EXERCISE:
Each line of the data is to be output verbatim, with the images removed.

MATERIAL PROVIDED:
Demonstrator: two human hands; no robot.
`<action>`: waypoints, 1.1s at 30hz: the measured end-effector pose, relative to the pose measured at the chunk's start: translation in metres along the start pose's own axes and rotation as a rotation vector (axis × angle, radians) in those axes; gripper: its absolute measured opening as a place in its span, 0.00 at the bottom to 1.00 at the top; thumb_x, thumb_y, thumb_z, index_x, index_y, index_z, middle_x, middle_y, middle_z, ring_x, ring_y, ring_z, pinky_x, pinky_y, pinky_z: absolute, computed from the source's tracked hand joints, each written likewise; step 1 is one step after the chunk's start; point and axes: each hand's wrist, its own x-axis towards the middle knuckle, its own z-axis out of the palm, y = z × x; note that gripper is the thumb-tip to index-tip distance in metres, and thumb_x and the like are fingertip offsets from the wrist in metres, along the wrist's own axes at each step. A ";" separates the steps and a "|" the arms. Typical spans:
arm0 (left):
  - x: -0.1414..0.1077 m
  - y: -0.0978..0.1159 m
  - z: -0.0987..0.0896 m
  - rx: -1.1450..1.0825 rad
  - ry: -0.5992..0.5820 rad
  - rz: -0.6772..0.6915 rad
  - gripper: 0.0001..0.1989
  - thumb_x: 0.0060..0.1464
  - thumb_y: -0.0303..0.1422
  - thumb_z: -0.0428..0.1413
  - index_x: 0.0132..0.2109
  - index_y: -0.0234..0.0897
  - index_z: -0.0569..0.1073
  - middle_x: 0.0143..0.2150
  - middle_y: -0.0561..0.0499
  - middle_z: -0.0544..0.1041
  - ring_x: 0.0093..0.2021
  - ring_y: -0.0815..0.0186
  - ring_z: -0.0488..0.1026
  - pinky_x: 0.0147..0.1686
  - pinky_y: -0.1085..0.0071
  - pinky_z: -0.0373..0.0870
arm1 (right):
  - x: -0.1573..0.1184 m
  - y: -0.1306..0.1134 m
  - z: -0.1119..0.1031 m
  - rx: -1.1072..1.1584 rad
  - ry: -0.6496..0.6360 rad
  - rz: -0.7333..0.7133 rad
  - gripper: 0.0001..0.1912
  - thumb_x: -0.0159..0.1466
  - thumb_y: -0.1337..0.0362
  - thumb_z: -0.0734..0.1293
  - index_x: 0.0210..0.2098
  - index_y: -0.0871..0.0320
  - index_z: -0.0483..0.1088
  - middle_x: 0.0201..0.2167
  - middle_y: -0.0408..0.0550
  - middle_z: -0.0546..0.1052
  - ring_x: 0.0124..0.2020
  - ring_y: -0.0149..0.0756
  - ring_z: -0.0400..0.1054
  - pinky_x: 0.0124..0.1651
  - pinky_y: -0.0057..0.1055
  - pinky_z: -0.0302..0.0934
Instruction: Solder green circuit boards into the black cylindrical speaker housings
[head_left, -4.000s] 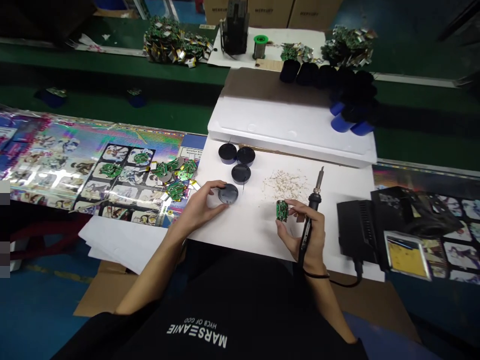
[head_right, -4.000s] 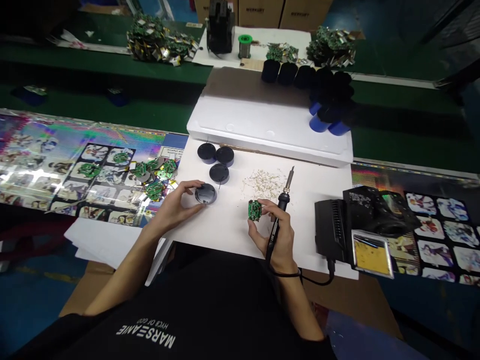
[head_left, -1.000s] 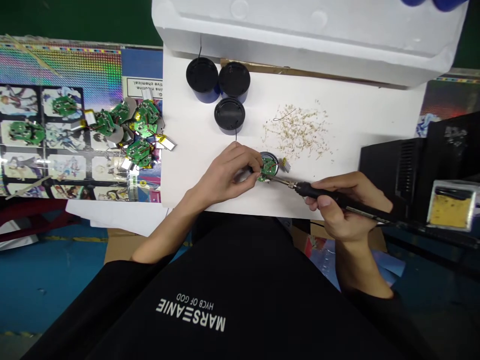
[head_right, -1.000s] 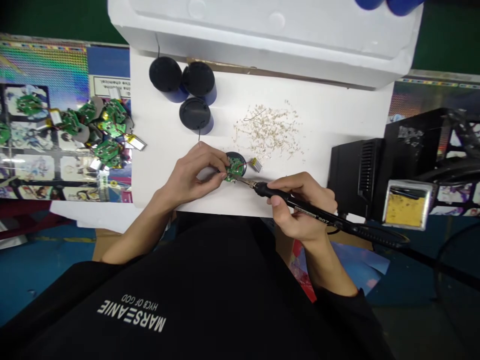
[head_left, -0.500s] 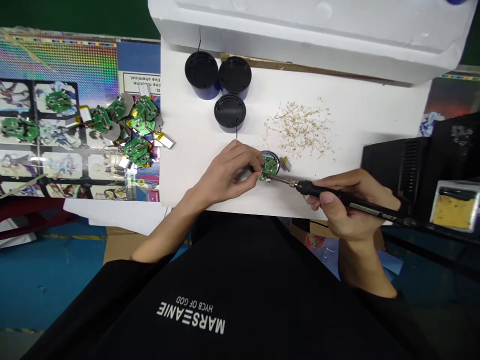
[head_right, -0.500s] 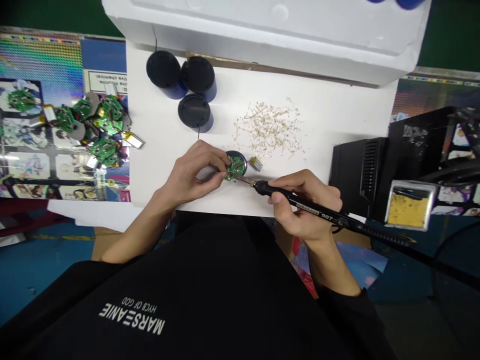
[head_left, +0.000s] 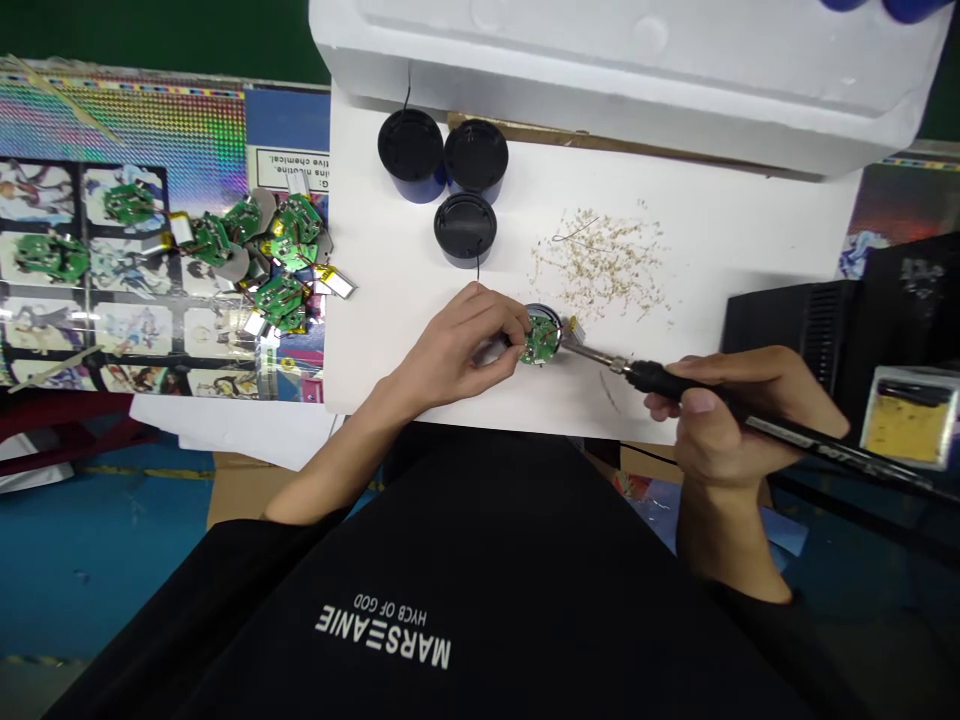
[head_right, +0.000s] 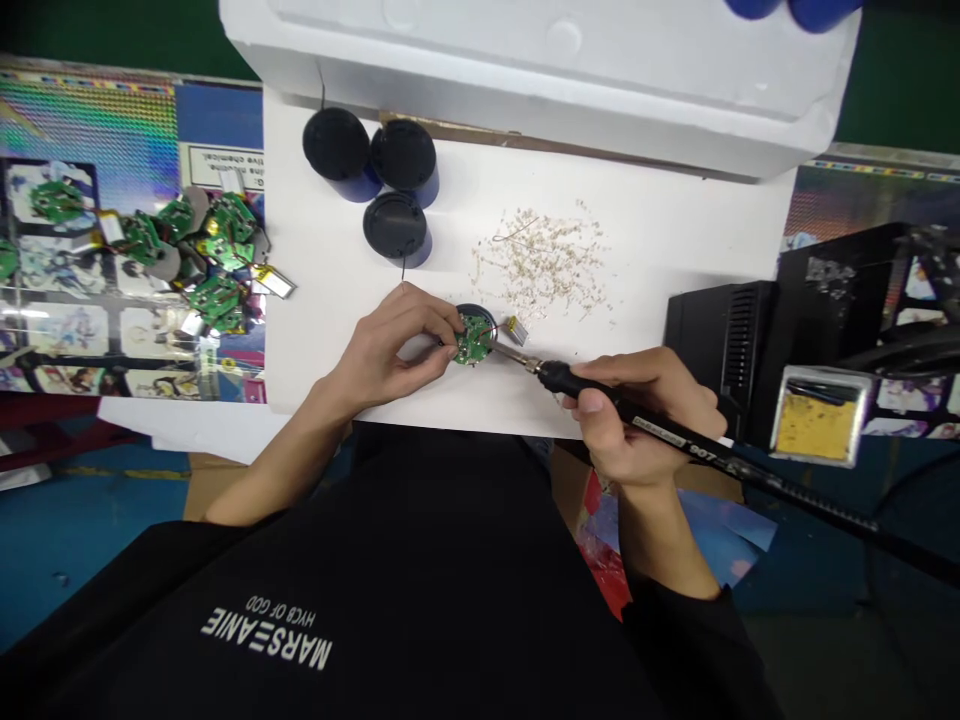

EXPECTED ANSWER:
Demonstrator: two human hands; no robot.
`<action>`: waypoints, 1.1s at 30hz: the measured end-effector pose, relative to the pose measured at the chunk's start: translation in metres along the start pose's own axes and rotation as a rotation vector (axis × angle, radians) in those axes; gripper: its absolute measured opening as a place in its span, 0.00 at the bottom to 1.00 at the top; thumb_x, thumb_y, thumb_z, index_x, index_y, index_z, middle_x, middle_y, middle_z, ring_x, ring_y, ring_z, pinky_x, pinky_y, pinky_z: absolute, computed from the source's tracked hand joints, each written likewise; step 1 is one step after the chunk's start; point and axes: each hand's wrist, its own x-axis towards the middle knuckle, its own z-axis out of the palm, y = z × x; note that gripper is the thumb-tip to index-tip distance in metres, and thumb_x and the like are fingertip offsets from the wrist in metres, along the wrist's own axes at each step. A ";" separates the steps and a "|" the arms. Typical spans:
arm0 (left):
  - x: -0.1414..0.1077 m
  - y: -0.0978..0.1159 m
  - z: -0.0987..0.0896 m
  - rx: -1.1450..1.0825 rad
  - ry: -0.5992..0.5820 rad
  - rz: -0.6772..0.6915 rad
  - gripper: 0.0001..0.1989
  - thumb_x: 0.0060..0.1464
  - thumb_y: -0.0303..0.1422
  - thumb_z: -0.0428..0.1413
  - index_x: 0.0132..0.2109
  - index_y: -0.0234..0.0897
  - index_z: -0.0569..0.1073
  - middle_x: 0.0143..0.2150
  - middle_y: -0.0561..0.0499
  - middle_z: -0.0544..0.1041
  - ring_x: 0.0093..0.2021
  - ring_y: -0.0815..0.0186
  - ring_z: -0.0488..0.1026
  - pinky_x: 0.0147..0.1686
  - pinky_y: -0.1085..0.0071
  - pinky_z: -0.0373..0.0870
arm1 (right):
  - x: -0.1573..0.1184 m
  - y: -0.1306..0.1134 m
  - z: -0.1119..0.1031 m
  - rx: -1.1072..1.1584 rad
  - ry: -0.6496..0.6360 rad
  - rz: -0.7333..0.7133 rad
  - gripper: 0.0001..0.1912
  - thumb_x: -0.0159..0.1466
  - thumb_y: -0.1337..0.0362
  - thumb_z: -0.0734..0.1293
  - index_x: 0.0210..0.2098
  - index_y: -0.0871..0.0320
  - index_z: -0.0483..0.1088
  - middle_x: 0.0201..0.2167
  - middle_y: -0.0408..0.0550
  - middle_z: -0.0546..0.1052
  - ring_x: 0.0124..0.2020
  - ring_y: -0.0149..0.0756
  - ring_z: -0.0400..0.1054
  - pinky_x: 0.0124..0.1651
  - pinky_y: -0.0057..0.1055
  - pinky_z: -0.0302..0.0934
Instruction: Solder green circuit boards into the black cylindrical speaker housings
[head_left, -4.000s] 
[head_right, -4.000s] 
[head_left, -1.000s] 
[head_right, -1.000s] 
[head_left, -0.500s] 
[head_right, -0.500s] 
[head_left, +0.000s] 
[head_right, +0.000s] 

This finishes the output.